Recorded data Start Marker

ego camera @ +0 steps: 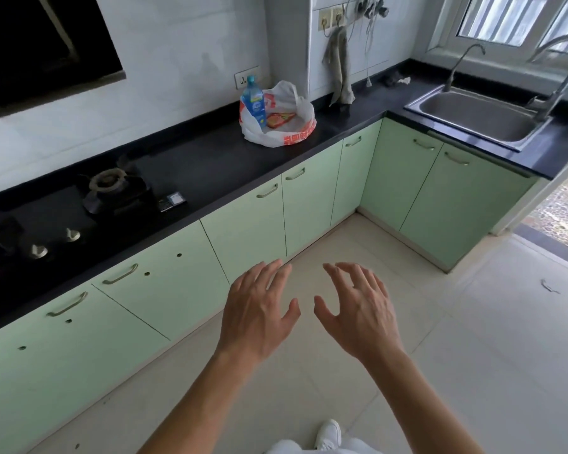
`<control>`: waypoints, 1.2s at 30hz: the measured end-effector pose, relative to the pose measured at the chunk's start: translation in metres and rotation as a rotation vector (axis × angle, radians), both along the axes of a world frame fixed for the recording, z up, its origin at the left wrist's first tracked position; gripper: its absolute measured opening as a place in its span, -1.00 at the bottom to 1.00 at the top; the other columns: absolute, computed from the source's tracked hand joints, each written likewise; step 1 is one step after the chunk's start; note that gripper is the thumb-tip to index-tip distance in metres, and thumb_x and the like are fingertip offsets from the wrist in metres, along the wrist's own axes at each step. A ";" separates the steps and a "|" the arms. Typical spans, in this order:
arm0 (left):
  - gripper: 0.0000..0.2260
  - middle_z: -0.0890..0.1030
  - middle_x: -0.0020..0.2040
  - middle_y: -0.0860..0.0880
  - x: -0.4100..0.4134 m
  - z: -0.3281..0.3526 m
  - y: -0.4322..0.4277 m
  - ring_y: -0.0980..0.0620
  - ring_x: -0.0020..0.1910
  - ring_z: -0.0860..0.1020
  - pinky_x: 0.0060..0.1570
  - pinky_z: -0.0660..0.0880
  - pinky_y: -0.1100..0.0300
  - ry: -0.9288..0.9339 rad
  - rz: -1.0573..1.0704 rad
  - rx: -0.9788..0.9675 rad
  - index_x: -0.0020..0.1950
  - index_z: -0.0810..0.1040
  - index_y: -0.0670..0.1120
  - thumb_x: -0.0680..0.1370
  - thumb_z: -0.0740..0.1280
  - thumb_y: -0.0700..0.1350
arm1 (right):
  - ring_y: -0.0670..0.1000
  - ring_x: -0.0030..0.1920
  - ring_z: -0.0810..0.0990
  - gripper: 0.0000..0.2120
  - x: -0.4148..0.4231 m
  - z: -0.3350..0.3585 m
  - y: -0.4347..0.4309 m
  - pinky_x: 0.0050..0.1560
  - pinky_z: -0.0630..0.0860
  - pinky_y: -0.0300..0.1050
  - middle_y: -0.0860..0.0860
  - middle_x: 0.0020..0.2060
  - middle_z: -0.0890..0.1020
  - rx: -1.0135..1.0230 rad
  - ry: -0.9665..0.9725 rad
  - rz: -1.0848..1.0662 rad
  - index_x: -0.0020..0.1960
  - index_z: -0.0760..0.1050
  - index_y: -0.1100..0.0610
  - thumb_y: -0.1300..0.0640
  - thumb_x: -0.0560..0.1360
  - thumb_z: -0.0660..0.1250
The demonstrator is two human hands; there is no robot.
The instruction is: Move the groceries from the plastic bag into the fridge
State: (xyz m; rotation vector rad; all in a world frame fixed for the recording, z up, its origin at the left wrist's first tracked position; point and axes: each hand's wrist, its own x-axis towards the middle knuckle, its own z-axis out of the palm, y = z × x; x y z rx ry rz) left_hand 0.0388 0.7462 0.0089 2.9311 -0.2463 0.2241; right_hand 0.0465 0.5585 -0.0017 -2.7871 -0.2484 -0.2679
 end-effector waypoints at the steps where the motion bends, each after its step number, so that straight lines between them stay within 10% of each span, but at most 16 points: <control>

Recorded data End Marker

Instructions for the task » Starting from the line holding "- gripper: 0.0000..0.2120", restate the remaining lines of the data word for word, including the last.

Answer space »
  - gripper: 0.0000..0.2120
  - x: -0.4148..0.4231 m
  - z: -0.3350..0.3585 m
  - y: -0.4347..0.4309 m
  - pinky_x: 0.0050..0.1560
  - pinky_z: -0.0630..0.0860
  - pinky_y: -0.0300..0.1050
  - middle_y: -0.0860..0.0860
  - middle_x: 0.0020..0.2060
  - middle_z: -0.0890..0.1020
  - rx: -1.0135..1.0230 rad
  - ry: -0.9665..0.9725 rad
  - rz: -1.0848..1.0662 rad
  - index_x: -0.0020..0.1960
  - index_z: -0.0760..0.1050
  - index_y: -0.1100..0.0610
  - thumb_y: -0.1300..0.0640
  - thumb_x: -0.0560..0.1360
  - thumb_z: -0.0660..0.1250
The demonstrator is two human hands; there is no robot.
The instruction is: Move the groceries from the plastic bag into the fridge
State: (xyz m; rotation vector rad; all in a world frame fixed for the recording, z up, its origin at the left wrist's first tracked position; point and axes: each hand's wrist, its own x-axis towards the middle knuckle, its own z-axis out of the palm, y = z × x; x y z rx ry rz) left_hand 0.0388 0.7462 0.0089 2.9311 -0.2463 0.2241; right_hand 0.0465 0.5585 -0.0017 -2.7871 -0.2484 -0.2679
 end-effector waypoints at the steps where the motion bends, each after its step number, so that straight lines between them stay within 10% of each span, but at most 16 points: <control>

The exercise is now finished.